И он назвал имя модного врача, который в те годы лечил этим могучим средством самых знаменитых в Москве людей.
– Вот шарлатан! – воскликнул я.
– Ну да.
– Для чего же, Вася, ты позволяешь дурачить себя?
– А я, видишь ли, друг мой, люблю шарлатанов. Я их и в театре люблю.
Он не назвал имен, но я сразу понял, в чей огород камушек.
– И в жизни люблю шарлатанов. Они талантливые. А вот всякие там академики…
Качалов махнул рукой.
– До революции у врачей одно верное средство было. Здорово помогало!
– Какое ж это?
– Сюртук! Придет эдакий важный дядя в черном сюртуке ниже колен, от хорошего портного…
Я грустно улыбнулся, вспомнив врача, который лечил покойную маму.
– Придет, пощупает пульс с серьезной рожей. И сразу тебе лучше. Даже температура у меня спадала. Честное слово! От этих сюртуков я и при воспалении легких быстро выздоравливал. Не то что теперь. То и дело по месяцу и больше в Кремлевке валяюсь.
Он снова завертел в пальцах вечное перо:
– Стало быть, друг мой…
Испугавшись, что гость опять процитирует мое злосчастное двустишие, я попытался перевести разговор:
– В двадцатых годах Шершеневич работал вместе с Таировым. Ведал у него в театре литературой. И на приемных экзаменах в студию сидел по левую руку от Александра Яковлевича. Экзаменующиеся мальчики и девочки с косичками это сразу учли: «Имеет-де вес…»
– Еще бы! Они смекалистые, эти мальчики и девочки.
– И вот все, как один, – сказал я, – перед экзаменационным столом читали нараспев:
Другим надо славы, серебряных ложечек,Другим стоит много слез, —А мне бы только любви немножечкоДа десятка два папирос…
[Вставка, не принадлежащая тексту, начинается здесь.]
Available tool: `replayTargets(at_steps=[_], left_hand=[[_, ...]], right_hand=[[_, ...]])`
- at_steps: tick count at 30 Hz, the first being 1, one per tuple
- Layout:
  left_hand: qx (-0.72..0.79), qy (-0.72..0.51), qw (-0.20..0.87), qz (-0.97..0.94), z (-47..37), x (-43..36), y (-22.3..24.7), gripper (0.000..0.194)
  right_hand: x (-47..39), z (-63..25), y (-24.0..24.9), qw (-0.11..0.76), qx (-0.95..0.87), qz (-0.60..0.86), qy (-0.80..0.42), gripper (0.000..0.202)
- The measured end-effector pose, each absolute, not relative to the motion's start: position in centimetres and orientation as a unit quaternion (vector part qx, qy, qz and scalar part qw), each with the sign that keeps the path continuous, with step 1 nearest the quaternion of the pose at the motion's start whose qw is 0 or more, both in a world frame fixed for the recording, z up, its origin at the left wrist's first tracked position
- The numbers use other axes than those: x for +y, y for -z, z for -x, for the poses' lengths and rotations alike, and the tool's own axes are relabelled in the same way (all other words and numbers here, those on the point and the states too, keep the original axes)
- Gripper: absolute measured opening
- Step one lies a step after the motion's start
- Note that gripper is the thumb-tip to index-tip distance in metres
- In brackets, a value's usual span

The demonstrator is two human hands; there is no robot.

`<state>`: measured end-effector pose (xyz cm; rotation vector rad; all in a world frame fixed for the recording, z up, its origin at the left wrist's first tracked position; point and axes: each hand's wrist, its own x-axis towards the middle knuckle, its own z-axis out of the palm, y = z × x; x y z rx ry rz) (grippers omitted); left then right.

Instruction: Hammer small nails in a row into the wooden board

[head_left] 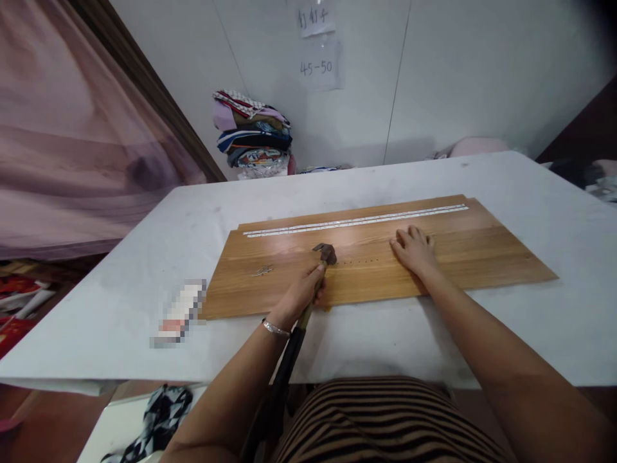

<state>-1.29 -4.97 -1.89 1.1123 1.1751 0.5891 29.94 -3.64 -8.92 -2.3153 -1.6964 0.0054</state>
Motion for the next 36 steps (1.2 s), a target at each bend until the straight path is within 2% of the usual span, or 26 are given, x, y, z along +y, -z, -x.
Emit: replayTargets(at_steps=[36], left_hand=[[0.519, -0.257, 0.651, -0.49, 1.32, -4.93, 1.93, 0.04]], right_hand=[[-3.54, -29.97, 8.99, 0.136, -0.584, 0.8, -0.009, 0.048]])
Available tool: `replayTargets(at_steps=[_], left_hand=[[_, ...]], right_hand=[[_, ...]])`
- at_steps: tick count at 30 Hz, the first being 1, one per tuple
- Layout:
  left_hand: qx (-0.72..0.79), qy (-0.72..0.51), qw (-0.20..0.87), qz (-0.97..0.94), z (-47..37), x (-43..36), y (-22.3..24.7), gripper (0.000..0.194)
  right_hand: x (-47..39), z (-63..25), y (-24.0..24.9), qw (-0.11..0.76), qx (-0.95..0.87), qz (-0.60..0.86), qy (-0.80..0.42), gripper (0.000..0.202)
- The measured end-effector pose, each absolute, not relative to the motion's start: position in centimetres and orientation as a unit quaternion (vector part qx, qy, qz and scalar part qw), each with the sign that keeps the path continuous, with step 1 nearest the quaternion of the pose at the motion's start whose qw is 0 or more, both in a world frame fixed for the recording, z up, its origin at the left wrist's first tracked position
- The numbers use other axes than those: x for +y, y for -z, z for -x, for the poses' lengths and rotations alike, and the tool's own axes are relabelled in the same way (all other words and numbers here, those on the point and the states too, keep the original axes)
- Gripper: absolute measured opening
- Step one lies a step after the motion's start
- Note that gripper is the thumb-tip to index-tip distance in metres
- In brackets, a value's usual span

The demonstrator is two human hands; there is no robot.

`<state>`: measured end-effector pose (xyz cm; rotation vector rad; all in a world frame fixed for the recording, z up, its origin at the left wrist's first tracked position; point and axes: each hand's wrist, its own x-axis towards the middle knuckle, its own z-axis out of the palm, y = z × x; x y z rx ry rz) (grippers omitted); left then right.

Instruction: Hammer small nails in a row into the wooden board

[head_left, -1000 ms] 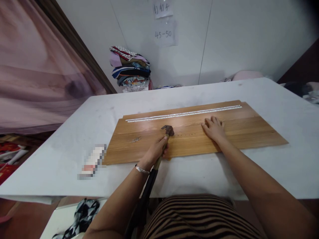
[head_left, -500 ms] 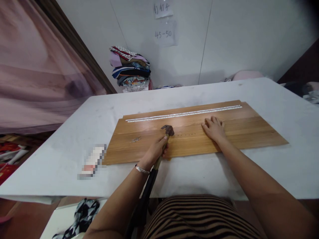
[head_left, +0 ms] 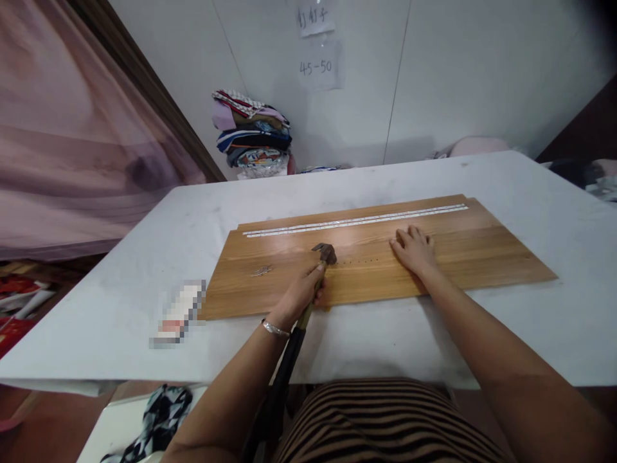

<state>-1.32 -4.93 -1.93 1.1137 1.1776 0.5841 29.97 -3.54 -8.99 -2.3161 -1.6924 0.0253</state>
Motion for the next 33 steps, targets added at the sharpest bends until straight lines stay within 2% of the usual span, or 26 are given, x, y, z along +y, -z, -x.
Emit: replayTargets(at_steps=[33], left_hand=[[0.518, -0.26, 0.655, -0.485, 1.18, -5.05, 1.52, 0.041]], right_hand=[[-3.66, -29.83, 8.7, 0.126, -0.584, 0.802, -0.008, 0.049]])
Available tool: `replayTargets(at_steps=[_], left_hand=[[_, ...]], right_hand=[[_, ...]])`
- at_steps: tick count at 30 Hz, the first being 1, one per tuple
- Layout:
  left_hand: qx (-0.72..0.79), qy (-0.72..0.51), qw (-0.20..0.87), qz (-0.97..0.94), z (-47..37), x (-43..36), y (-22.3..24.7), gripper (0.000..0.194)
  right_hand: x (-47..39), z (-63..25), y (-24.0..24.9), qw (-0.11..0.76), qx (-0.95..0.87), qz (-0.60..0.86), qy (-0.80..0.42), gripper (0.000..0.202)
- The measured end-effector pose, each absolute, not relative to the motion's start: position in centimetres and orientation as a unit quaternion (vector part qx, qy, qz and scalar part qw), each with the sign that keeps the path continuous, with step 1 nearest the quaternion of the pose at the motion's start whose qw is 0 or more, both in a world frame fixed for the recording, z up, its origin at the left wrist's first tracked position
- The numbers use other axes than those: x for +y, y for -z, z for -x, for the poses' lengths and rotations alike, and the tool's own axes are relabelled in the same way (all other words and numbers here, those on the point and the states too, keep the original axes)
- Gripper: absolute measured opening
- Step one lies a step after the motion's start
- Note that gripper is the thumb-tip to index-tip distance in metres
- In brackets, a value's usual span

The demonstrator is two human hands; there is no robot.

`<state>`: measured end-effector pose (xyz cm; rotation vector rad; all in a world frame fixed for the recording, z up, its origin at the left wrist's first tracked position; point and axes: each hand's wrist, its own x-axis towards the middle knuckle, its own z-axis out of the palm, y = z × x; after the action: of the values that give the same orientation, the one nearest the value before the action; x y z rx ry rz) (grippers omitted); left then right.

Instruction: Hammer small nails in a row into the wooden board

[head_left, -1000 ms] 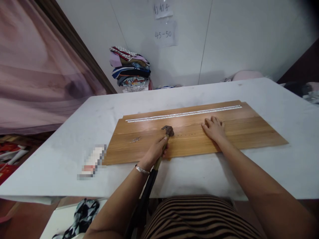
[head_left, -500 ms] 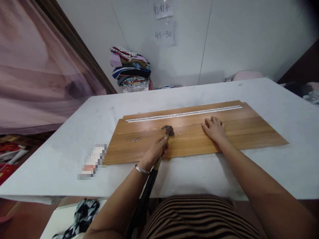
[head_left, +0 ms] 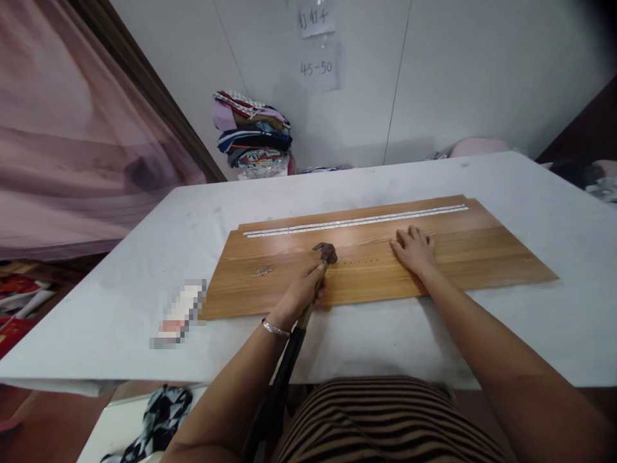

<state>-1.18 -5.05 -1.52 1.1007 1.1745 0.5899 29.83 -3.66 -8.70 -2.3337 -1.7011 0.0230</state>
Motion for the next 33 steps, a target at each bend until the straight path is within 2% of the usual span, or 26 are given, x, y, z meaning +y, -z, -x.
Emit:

Василий Иванович тут же продолжил своим зачаровывающим голосом знаменитое стихотворение Шершеневича:
А мне бы только любви вот столечко,Без истерик, без клятв, без тревог,Чтоб мог как-то просто какую-то ОлечкуОбсосать с головы до ног.
Ах, Шершеневич, Шершеневич!..
И мы оба с нежностью посмеялись над лирикой тех неповторимых лет.